06/24/08 — Polls open until 7:30 pm in race for Democrats' District 5 slot

View Archive

Polls open until 7:30 pm in race for Democrats' District 5 slot

By Dennis Hill
Published in News on June 24, 2008 1:46 PM

From staff reports

Voters took to the polls today across much of Wayne County to determine a handful of runoff races, with Wayne County voters helping to decide the Democratic nominee for the District 5 seat in the North Carolina Senate.

Snow Hill Mayor Don Davis and state Board of Education member Kathy Taft of Greenville are vying for the right to battle Republican state Rep. Louis Pate in November. At stake is the seat long held by retiring Democrat Sen. John Kerr.

The district includes the eastern half of Wayne, all of Greene County and about half of Pitt County.

The number of voters who participate in a runoff is often small since there are usually only a few names on the ballot, with no "big" races to draw the majority of people's attention.

Election officials in all three counties hesitated to comment on turnout early today. But a relatively large number of early votes were cast in all three counties and early reports were of fairly steady traffic at the polls.

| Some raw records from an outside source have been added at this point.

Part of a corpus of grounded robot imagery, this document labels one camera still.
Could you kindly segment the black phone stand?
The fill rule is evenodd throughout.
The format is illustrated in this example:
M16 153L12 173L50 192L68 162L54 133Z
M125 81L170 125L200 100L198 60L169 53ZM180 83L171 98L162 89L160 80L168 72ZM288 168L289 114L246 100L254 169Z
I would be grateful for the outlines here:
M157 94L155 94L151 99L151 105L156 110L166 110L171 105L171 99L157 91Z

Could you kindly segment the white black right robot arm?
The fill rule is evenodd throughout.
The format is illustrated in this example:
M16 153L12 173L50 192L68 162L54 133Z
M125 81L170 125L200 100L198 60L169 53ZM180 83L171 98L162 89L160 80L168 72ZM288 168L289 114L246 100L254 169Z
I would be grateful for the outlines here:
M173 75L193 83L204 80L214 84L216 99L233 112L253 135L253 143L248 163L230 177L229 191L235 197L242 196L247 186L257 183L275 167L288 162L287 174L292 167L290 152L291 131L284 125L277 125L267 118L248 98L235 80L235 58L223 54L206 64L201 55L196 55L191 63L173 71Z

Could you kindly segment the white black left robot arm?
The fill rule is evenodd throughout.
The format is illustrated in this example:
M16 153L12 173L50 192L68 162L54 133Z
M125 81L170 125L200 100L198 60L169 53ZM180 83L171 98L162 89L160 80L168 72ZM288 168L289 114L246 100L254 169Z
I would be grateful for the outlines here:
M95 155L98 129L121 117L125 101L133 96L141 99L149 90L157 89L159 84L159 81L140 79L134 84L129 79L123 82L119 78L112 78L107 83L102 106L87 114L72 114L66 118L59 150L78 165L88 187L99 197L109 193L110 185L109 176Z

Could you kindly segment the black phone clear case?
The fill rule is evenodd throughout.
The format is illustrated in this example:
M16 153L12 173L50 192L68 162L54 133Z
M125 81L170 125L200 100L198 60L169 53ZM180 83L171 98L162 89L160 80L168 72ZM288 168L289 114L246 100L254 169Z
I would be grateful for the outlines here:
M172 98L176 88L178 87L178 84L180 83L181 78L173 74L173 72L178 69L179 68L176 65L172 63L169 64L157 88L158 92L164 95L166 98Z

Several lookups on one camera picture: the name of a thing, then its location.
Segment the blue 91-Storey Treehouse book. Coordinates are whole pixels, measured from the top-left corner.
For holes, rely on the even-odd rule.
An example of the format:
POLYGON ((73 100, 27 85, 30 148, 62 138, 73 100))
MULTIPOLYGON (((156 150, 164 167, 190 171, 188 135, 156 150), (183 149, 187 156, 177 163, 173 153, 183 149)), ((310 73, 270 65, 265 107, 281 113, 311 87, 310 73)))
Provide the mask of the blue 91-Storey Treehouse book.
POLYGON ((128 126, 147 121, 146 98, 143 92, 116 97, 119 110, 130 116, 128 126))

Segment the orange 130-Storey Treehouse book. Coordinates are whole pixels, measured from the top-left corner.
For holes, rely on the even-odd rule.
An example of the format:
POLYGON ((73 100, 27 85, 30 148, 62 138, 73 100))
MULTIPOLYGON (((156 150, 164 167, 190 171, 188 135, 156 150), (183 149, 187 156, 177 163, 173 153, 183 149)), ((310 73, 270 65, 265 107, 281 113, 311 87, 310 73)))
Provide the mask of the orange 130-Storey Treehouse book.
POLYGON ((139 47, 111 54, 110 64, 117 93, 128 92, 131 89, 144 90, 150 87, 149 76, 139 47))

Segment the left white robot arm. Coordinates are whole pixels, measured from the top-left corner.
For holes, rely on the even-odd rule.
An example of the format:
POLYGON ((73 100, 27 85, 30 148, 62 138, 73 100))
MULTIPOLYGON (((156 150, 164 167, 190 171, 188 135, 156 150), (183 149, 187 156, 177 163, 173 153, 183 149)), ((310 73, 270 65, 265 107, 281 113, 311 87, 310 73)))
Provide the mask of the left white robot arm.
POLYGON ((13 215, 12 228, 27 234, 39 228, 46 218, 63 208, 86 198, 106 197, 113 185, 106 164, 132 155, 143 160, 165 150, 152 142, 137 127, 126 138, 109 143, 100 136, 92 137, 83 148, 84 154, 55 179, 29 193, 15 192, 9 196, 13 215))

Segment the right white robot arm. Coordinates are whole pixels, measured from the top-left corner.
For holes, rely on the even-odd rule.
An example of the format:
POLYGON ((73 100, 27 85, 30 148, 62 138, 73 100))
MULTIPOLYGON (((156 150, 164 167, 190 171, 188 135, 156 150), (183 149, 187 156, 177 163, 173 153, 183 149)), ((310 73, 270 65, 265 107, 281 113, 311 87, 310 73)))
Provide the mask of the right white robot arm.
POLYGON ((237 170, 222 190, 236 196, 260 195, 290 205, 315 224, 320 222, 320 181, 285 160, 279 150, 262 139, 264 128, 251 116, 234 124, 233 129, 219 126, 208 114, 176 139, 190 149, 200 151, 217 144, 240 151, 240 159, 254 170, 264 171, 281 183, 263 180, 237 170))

Voters had cast ballots at all of Wayne's 30 polling places by 10 a.m.

In Duplin County, voters in the northernmost district -- District I -- were picking between Frances Parks and Jimmy Dixon. The winner faces no announced opposition in the fall.

The only statewide race on the ballot is between two Democrats who want to challenge state Labor Comm-issioner Cherie Berry, a Republican, in November. Mary Fant Donnan finished first in the four-candidate primary but failed to win the 40 percent of the vote required to avoid a runoff. She faces John Brooks in the runoff.

In another legislative race, state Rep. Ken Furr and Justin Burr are squaring off in the Republican runoff for the 67th District, which includes parts of Montgomery, Stanly and Union counties.